You are viewing a plain text version of this content. The canonical link for it is here.

Posted to solr-user@lucene.apache.org by Peter Spam <ps...@mac.com> on 2010/07/08 02:33:09 UTC

Using hl.regex.pattern to print complete lines

Hi,

I have a text file broken apart by carriage returns, and I'd like to only return entire lines.  So, I'm trying to use this:

	&hl.fragmenter=regex
	&hl.regex.pattern=^.*$

... but I still get fragments, even if I crank up the hl.regex.slop to 3 or so.  I also tried a pattern of "\n.*\n" which seems to work better, but still isn't right.  Any ideas?


-Pete

Re: Using hl.regex.pattern to print complete lines

Posted by Lance Norskog <go...@gmail.com>.

Java regex might be different from all other regex, so writing a test
program and experimenting is the only way. Once you decide that this
expression really is what you want, and that it does not achieve what
you expect, you might have found a bug in highlighting.

Lucene/Solr highlighting has always been a difficult area, and might
not do everything right.

On Wed, Jul 21, 2010 at 4:20 PM, Peter Spam <ps...@mac.com> wrote:
> Still not working ... any ideas?
>
>
> -Pete
>
> On Jul 14, 2010, at 11:56 AM, Peter Spam wrote:
>
>> Any other thoughts, Chris?  I've been messing with this a bit, and can't seem to get (?m)^.*$ to do what I want.
>>
>> 1) I don't care how many characters it returns, I'd like entire lines all the time
>> 2) I just want it to always return 3 lines: the line before, the actual line, and the line after.
>> 3) This should be like "grep -C1"
>>
>> Thanks for your time!
>>
>>
>> -Pete
>>
>> On Jul 9, 2010, at 12:08 AM, Peter Spam wrote:
>>
>>> Ah, this makes sense.  I've changed my regex to "(?m)^.*$", and it works better, but I still get fragments before and after some returns.
>>> Thanks for the hint!
>>>
>>>
>>> -Pete
>>>
>>> On Jul 8, 2010, at 6:27 PM, Chris Hostetter wrote:
>>>
>>>>
>>>> : If you can use the latest branch_3x or trunk, hl.fragListBuilder=single
>>>> : is available that is for getting entire field contents with search terms
>>>> : highlighted.

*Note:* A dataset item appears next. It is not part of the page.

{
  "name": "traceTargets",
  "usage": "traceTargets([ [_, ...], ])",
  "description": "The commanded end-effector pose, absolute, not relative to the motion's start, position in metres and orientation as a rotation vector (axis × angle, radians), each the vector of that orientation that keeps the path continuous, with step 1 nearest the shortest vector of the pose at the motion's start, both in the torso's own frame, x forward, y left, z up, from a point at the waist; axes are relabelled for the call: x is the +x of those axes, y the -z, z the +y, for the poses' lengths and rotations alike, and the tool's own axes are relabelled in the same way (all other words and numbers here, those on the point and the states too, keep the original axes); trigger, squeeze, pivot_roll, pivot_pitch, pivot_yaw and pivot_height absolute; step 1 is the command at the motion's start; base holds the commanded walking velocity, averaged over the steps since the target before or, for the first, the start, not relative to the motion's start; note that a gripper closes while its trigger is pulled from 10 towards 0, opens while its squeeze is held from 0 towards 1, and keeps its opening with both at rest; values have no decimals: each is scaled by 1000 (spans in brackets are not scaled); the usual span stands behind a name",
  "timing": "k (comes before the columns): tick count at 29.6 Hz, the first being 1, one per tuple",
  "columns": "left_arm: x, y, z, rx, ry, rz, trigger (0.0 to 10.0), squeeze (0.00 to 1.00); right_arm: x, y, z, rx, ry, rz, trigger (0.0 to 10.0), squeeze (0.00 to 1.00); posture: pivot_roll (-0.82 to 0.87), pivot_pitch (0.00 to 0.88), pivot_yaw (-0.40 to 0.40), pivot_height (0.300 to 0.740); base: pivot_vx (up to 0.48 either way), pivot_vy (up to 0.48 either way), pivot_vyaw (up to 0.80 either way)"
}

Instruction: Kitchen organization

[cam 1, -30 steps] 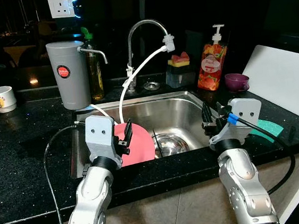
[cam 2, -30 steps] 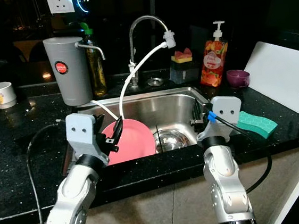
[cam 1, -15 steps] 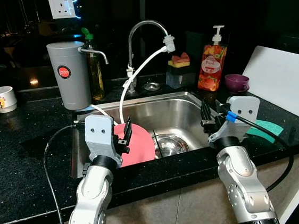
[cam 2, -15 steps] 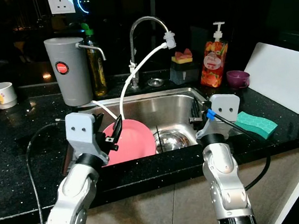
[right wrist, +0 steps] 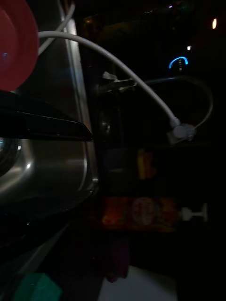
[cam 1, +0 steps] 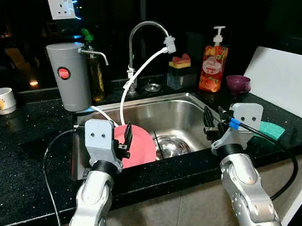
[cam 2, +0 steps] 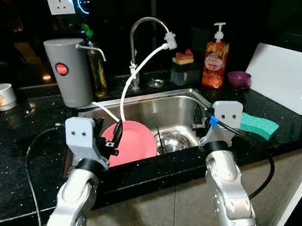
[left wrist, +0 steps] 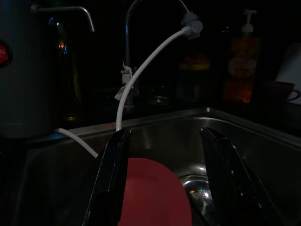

To use it, set hl.useFastVectorHighlighter to true.
>>>>
>>>> He doesn't want the entire field -- his stored field values contain
>>>> multi-line strings (using newline characters) and he wants to make
>>>> fragments per "line" (ie: bounded by newline characters, or the start/end
>>>> of the entire field value)
>>>>
>>>> Peter: i haven't looked at the code, but i expect that the problem is that
>>>> the java regex engine isn't being used in a way that makes ^ and $ match
>>>> any line boundary -- they are probably only matching the start/end of the
>>>> field (and . is probably only matching non-newline characters)
>>>>
>>>> java regexes support embedded flags (ie: "(?xyz)your regex") so you might
>>>> try that (i don't remember what the correct modifier flag is for the
>>>> multiline mode off the top of my head)
>>>>
>>>> -Hoss
>>>>
>>>
>>
>
>



-- 
Lance Norskog
goksron@gmail.com

Re: Using hl.regex.pattern to print complete lines

Posted by Peter Spam <ps...@mac.com>.

Still not working ... any ideas?


-Pete

On Jul 14, 2010, at 11:56 AM, Peter Spam wrote:

> Any other thoughts, Chris?  I've been messing with this a bit, and can't seem to get (?m)^.*$ to do what I want.
> 
> 1) I don't care how many characters it returns, I'd like entire lines all the time
> 2) I just want it to always return 3 lines: the line before, the actual line, and the line after.
> 3) This should be like "grep -C1"
> 
> Thanks for your time!
> 
> 
> -Pete
> 
> On Jul 9, 2010, at 12:08 AM, Peter Spam wrote:
> 
>> Ah, this makes sense.  I've changed my regex to "(?m)^.*$", and it works better, but I still get fragments before and after some returns.
>> Thanks for the hint!
>> 
>> 
>> -Pete
>> 
>> On Jul 8, 2010, at 6:27 PM, Chris Hostetter wrote:
>> 
>>> 
>>> : If you can use the latest branch_3x or trunk, hl.fragListBuilder=single
>>> : is available that is for getting entire field contents with search terms
>>> : highlighted. To use it, set hl.useFastVectorHighlighter to true.
>>> 
>>> He doesn't want the entire field -- his stored field values contain 
>>> multi-line strings (using newline characters) and he wants to make 
>>> fragments per "line" (ie: bounded by newline characters, or the start/end 
>>> of the entire field value)
>>> 
>>> Peter: i haven't looked at the code, but i expect that the problem is that 
>>> the java regex engine isn't being used in a way that makes ^ and $ match 
>>> any line boundary -- they are probably only matching the start/end of the 
>>> field (and . is probably only matching non-newline characters)
>>> 
>>> java regexes support embedded flags (ie: "(?xyz)your regex") so you might 
>>> try that (i don't remember what the correct modifier flag is for the 
>>> multiline mode off the top of my head)
>>> 
>>> -Hoss
>>> 
>> 
>

Re: Using hl.regex.pattern to print complete lines

Posted by Peter Spam <ps...@mac.com>.

Any other thoughts, Chris?  I've been messing with this a bit, and can't seem to get (?m)^.*$ to do what I want.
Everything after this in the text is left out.